» **WHAT YOU WILL DO**: Beginning with the line that has "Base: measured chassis", reproduce each remaining line of the data exactly, down to and including the last.

» **RECORDS FOR THIS EXERCISE**:
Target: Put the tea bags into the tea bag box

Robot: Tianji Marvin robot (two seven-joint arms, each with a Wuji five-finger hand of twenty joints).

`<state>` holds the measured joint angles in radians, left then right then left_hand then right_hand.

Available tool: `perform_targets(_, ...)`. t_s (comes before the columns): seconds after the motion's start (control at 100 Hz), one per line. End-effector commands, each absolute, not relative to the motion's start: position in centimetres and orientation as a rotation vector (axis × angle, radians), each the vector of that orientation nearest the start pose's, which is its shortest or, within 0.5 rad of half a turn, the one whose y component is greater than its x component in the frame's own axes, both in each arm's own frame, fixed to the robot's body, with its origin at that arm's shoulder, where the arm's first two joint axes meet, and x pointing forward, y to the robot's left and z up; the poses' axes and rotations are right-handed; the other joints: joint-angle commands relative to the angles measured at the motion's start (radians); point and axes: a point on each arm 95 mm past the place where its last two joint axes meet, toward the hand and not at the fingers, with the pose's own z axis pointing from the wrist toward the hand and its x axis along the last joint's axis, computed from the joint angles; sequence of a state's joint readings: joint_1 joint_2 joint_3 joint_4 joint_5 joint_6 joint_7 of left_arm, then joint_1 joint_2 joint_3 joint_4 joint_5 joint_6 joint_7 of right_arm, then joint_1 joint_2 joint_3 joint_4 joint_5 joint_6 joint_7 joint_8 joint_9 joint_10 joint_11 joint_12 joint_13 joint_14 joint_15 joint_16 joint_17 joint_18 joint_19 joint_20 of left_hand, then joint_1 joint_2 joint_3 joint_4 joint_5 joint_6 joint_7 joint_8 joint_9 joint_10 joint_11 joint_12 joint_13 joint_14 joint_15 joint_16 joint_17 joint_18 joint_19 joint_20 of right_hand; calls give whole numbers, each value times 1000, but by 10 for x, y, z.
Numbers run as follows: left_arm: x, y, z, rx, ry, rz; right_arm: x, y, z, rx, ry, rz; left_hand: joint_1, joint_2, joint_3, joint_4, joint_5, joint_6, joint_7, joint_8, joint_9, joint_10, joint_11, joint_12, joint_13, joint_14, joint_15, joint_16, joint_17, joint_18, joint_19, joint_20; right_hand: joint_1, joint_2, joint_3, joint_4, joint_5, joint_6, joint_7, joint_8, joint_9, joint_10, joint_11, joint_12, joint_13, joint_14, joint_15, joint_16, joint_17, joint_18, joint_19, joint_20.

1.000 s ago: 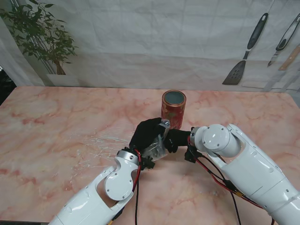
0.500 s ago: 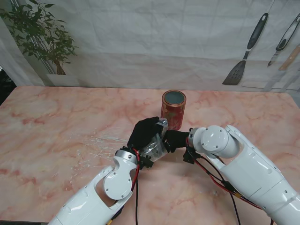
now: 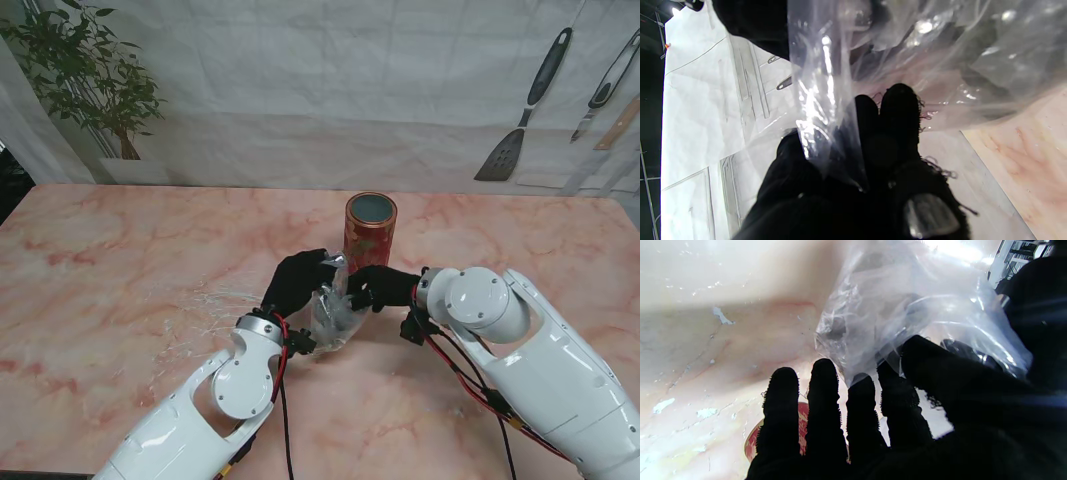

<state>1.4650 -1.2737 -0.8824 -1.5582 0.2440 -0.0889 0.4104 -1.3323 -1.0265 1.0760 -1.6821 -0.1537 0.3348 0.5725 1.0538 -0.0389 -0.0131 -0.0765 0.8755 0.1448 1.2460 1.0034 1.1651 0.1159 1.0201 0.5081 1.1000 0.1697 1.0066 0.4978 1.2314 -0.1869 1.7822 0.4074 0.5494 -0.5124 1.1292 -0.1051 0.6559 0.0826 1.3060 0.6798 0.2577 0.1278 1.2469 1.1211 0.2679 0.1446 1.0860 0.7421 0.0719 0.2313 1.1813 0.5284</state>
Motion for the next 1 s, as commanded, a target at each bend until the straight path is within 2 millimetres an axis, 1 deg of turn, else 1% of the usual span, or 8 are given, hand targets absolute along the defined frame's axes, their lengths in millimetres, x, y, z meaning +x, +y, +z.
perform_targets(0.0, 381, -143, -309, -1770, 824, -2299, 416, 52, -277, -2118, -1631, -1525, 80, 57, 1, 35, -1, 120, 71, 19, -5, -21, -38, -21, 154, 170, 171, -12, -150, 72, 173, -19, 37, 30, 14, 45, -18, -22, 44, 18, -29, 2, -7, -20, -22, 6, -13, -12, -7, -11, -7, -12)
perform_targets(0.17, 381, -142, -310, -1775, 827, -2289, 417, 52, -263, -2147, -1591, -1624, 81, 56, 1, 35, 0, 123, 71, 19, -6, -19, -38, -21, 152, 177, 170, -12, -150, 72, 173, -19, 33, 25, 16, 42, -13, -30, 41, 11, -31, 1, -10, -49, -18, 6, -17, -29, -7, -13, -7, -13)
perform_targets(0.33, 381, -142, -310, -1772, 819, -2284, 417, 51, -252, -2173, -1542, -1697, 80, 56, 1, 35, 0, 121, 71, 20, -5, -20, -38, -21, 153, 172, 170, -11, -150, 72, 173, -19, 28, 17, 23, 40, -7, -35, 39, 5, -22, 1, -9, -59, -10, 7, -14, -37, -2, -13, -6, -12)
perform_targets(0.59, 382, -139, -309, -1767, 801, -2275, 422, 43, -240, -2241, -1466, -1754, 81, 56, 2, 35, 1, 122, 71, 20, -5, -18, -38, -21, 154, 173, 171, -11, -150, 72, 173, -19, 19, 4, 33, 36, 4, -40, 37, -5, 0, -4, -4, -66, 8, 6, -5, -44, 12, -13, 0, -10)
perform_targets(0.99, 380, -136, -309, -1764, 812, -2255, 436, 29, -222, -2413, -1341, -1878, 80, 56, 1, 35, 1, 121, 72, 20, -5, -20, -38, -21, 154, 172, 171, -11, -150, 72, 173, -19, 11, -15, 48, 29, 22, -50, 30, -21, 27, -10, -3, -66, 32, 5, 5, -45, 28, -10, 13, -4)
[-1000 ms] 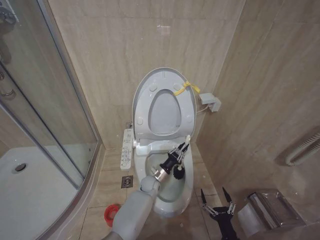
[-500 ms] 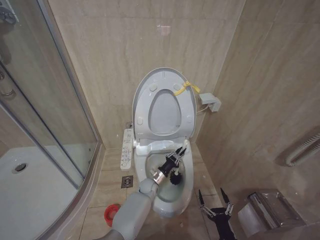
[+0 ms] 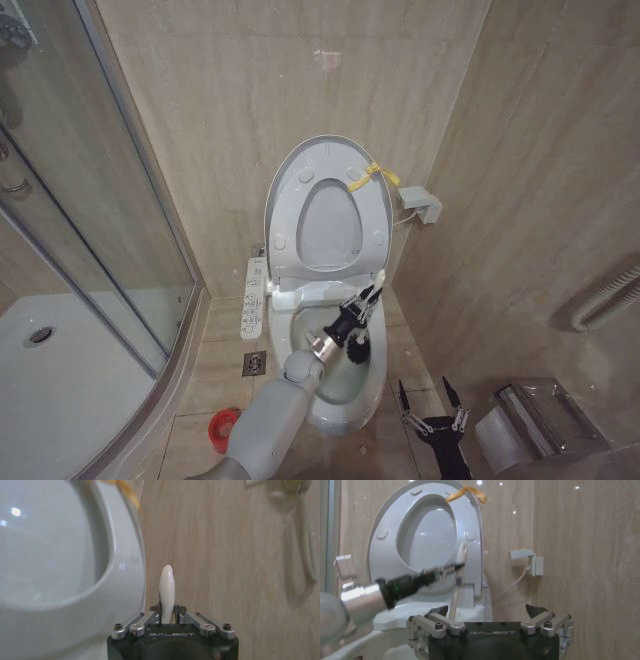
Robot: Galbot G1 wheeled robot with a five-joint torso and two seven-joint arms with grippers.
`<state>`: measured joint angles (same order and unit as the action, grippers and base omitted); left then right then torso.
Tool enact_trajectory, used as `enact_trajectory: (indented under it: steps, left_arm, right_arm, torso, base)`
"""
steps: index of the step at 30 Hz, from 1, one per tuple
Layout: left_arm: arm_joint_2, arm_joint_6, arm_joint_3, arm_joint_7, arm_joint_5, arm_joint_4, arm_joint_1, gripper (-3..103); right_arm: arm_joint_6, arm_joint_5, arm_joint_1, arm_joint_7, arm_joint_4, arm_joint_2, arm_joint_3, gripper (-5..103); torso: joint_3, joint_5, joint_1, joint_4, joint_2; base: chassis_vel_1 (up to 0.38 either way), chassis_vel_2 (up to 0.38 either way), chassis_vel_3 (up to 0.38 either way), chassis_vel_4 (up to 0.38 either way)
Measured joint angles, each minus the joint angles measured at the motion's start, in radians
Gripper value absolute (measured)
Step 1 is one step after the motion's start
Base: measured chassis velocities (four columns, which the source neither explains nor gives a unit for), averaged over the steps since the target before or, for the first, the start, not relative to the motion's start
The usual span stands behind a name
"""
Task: Open the toilet lid, clean the toilet bowl with a toilet brush, close the toilet lid, and flush.
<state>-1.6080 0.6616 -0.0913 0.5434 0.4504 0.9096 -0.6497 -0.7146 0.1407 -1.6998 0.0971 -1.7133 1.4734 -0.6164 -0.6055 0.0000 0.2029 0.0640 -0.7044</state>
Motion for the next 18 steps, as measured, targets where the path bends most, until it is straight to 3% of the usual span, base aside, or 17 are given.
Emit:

» **SOLVED EXERCISE**:
Base: measured chassis velocities (four columns, which the source neither explains nor gives a unit for), averaged over the steps since the target before or, for the first, the start, not relative to the motion's start
The usual span stands behind a name
"""
Task: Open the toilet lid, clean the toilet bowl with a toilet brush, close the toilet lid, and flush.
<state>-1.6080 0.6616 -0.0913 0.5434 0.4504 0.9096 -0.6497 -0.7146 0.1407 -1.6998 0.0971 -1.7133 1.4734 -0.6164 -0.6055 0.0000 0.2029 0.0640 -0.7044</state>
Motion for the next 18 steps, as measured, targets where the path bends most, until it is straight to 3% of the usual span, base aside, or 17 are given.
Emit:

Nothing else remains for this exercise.